> **What to work on**
What is the count of lines in the data that hold the string "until"? State the number alone.

Data records

——

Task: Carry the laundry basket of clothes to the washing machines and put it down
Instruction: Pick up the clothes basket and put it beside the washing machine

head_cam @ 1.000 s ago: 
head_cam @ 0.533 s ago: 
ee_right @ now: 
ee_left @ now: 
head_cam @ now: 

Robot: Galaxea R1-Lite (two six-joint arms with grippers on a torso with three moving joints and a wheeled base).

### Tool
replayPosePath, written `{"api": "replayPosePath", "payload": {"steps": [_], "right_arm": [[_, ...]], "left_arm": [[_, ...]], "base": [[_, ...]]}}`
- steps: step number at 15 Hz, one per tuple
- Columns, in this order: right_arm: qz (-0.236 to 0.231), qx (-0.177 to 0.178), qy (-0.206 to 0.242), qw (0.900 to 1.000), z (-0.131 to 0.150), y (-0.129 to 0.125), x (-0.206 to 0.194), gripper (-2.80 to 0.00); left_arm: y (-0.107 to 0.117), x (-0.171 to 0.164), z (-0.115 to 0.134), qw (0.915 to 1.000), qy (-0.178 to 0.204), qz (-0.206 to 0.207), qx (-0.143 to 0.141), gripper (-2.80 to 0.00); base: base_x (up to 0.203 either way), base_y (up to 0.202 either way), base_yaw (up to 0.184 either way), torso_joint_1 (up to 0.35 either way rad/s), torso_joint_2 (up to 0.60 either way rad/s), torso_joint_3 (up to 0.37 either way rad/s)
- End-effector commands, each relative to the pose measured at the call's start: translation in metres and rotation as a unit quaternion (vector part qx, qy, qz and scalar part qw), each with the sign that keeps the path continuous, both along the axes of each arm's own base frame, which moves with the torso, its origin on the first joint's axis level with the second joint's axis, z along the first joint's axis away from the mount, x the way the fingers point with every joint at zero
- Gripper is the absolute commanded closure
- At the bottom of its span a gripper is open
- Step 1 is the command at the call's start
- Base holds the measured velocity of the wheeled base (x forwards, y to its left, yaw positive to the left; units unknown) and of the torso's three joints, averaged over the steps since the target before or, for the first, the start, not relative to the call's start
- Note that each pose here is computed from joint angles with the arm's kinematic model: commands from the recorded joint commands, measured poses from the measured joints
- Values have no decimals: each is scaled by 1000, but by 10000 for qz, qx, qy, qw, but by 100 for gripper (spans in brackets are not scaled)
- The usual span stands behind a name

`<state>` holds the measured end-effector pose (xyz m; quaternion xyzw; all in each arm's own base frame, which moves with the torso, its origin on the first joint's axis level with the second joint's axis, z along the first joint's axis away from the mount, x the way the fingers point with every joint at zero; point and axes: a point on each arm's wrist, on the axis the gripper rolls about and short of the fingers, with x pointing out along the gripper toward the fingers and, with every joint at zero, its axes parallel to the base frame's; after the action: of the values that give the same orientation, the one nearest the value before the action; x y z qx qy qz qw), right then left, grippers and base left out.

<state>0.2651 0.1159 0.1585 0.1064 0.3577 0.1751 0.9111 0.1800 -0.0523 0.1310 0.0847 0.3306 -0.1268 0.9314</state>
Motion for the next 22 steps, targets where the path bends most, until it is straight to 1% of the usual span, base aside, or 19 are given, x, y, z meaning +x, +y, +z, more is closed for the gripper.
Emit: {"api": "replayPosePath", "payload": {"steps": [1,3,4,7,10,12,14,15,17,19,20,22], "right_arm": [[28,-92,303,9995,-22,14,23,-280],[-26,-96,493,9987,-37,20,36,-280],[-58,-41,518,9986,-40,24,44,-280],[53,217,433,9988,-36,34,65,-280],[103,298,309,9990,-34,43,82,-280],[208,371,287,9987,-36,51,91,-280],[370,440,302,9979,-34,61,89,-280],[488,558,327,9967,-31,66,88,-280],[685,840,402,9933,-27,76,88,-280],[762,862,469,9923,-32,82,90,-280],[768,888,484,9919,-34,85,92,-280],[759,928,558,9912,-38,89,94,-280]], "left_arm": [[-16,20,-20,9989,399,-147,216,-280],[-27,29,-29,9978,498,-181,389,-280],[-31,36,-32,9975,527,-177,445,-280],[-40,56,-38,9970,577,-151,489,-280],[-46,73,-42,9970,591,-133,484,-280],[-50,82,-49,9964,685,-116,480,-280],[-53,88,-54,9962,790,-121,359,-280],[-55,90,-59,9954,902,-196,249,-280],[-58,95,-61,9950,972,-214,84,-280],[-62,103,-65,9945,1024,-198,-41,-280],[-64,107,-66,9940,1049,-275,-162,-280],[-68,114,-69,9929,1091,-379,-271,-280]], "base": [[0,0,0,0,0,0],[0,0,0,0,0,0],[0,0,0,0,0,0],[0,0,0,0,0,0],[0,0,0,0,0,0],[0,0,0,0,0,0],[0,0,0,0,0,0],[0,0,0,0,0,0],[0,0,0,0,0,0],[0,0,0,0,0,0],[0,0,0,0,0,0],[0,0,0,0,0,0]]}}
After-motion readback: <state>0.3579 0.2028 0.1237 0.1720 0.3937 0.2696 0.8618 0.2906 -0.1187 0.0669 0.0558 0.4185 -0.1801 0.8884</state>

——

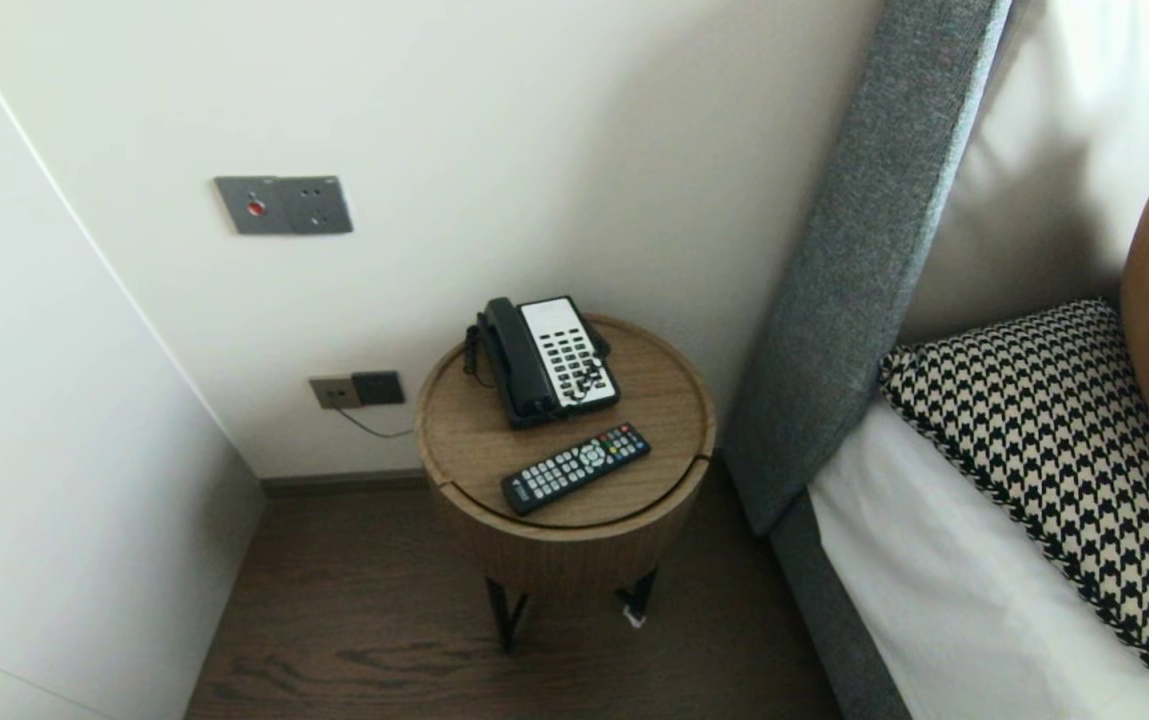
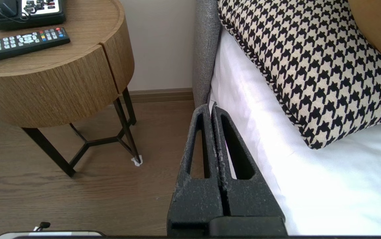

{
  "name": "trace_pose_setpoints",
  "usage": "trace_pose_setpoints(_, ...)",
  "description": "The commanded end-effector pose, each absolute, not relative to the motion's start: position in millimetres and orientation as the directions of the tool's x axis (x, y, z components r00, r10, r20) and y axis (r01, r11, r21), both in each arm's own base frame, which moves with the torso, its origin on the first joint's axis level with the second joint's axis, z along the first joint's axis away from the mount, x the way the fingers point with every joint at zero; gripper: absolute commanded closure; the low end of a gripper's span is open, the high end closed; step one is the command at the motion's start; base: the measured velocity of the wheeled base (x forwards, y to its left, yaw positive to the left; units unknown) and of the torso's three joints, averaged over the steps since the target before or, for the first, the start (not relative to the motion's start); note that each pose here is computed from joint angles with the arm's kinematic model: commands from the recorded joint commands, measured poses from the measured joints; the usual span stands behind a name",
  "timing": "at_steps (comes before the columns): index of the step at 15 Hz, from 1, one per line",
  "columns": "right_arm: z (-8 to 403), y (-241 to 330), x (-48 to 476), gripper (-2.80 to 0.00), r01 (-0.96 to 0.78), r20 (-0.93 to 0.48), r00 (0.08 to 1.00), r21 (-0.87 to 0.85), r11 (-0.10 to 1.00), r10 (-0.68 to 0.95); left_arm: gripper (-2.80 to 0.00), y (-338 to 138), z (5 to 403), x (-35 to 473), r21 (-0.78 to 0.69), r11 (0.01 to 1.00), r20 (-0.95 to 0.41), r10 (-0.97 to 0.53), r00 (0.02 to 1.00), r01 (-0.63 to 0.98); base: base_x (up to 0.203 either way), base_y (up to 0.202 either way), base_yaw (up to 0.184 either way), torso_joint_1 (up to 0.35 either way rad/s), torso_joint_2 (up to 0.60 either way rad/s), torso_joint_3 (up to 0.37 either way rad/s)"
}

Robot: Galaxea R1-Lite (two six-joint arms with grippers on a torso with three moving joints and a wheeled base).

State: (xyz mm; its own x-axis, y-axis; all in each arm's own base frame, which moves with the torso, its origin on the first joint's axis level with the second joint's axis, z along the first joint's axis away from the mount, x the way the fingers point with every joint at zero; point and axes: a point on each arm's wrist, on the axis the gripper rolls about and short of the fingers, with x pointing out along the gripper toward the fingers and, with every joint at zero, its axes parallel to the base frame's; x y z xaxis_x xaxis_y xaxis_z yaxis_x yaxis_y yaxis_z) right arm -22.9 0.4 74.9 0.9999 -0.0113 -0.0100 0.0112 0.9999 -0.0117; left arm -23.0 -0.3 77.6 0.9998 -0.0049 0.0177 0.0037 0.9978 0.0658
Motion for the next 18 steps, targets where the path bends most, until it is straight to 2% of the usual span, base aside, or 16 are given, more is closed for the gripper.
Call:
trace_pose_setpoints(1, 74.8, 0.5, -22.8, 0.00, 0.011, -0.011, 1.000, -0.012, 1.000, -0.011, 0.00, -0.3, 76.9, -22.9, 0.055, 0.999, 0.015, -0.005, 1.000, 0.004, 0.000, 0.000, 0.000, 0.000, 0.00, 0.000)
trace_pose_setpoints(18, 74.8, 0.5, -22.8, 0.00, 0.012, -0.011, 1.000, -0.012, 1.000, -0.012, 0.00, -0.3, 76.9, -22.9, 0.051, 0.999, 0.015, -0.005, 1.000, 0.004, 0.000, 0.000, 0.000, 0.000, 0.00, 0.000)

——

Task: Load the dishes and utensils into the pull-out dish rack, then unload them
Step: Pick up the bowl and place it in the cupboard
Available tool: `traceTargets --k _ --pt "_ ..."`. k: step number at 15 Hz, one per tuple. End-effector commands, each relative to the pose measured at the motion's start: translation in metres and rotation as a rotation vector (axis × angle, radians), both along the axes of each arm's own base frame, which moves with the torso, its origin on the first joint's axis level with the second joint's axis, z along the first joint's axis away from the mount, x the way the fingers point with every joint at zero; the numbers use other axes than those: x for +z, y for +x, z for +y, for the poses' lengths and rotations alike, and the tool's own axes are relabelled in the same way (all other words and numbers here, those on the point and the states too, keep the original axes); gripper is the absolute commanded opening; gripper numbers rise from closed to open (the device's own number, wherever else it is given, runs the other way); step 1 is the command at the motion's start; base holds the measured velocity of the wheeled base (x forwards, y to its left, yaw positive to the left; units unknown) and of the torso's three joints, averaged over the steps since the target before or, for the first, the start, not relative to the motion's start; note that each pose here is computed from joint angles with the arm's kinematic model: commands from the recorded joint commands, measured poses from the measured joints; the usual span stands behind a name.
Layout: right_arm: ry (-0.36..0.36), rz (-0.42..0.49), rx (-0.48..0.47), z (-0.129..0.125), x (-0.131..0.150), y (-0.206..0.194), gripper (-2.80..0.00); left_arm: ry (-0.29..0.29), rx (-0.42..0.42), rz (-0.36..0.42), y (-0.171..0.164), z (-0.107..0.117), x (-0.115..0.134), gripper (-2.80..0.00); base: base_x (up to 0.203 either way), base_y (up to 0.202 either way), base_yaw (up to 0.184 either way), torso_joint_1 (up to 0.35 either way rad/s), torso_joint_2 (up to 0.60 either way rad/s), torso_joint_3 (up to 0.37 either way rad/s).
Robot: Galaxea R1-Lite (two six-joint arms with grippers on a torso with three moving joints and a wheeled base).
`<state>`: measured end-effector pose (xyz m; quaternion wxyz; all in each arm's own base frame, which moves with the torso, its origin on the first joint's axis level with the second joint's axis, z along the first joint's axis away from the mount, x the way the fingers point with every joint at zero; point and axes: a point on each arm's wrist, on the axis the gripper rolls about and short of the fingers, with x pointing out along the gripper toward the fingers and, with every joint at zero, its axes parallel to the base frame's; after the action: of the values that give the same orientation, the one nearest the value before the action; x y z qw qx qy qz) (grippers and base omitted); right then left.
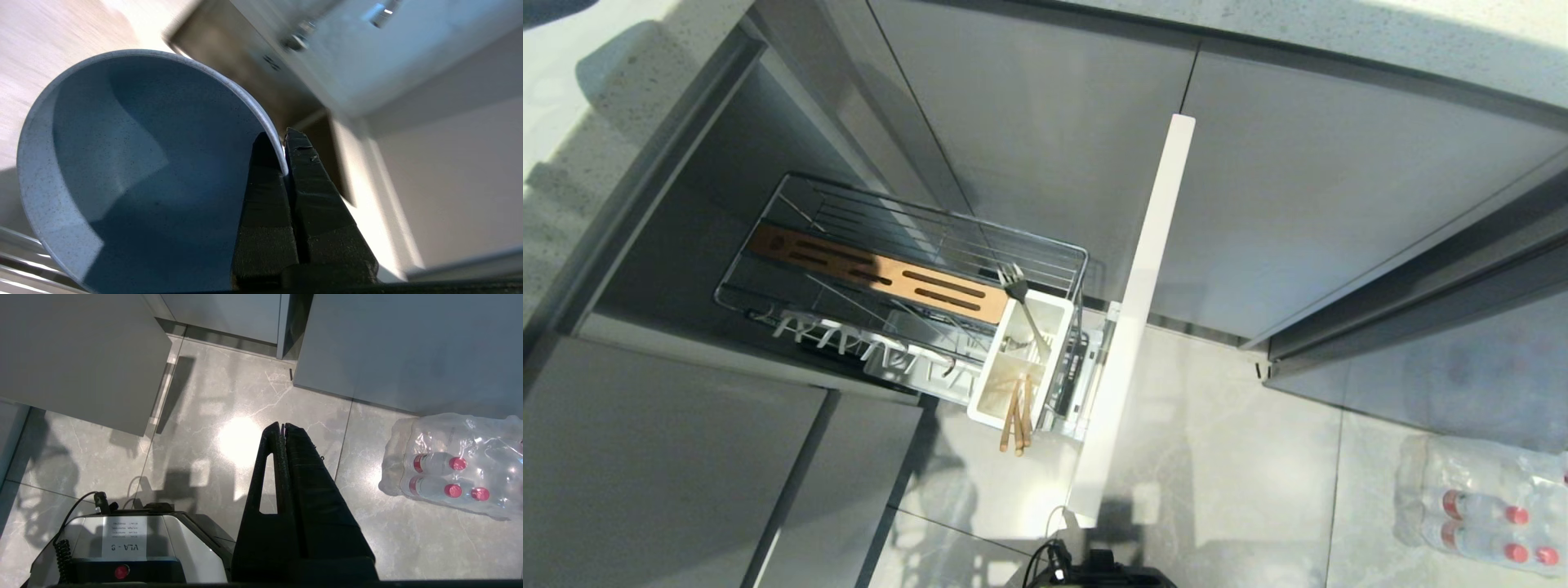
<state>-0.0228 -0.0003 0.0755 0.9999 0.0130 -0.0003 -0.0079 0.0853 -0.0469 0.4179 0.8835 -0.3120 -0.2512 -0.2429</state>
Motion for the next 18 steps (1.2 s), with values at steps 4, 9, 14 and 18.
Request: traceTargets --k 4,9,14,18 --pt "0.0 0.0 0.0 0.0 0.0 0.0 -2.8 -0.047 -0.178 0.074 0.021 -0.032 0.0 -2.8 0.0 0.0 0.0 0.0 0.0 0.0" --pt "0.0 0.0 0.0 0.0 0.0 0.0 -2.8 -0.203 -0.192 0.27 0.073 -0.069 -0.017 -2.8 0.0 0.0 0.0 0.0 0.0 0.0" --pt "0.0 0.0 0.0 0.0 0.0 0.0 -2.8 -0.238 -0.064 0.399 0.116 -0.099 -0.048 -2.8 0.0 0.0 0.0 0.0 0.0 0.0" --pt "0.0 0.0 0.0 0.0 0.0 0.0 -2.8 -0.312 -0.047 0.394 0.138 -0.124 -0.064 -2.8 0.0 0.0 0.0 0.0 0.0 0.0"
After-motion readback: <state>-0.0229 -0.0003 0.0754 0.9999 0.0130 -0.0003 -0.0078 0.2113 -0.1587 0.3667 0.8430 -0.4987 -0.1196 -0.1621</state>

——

> **Completed exercise**
2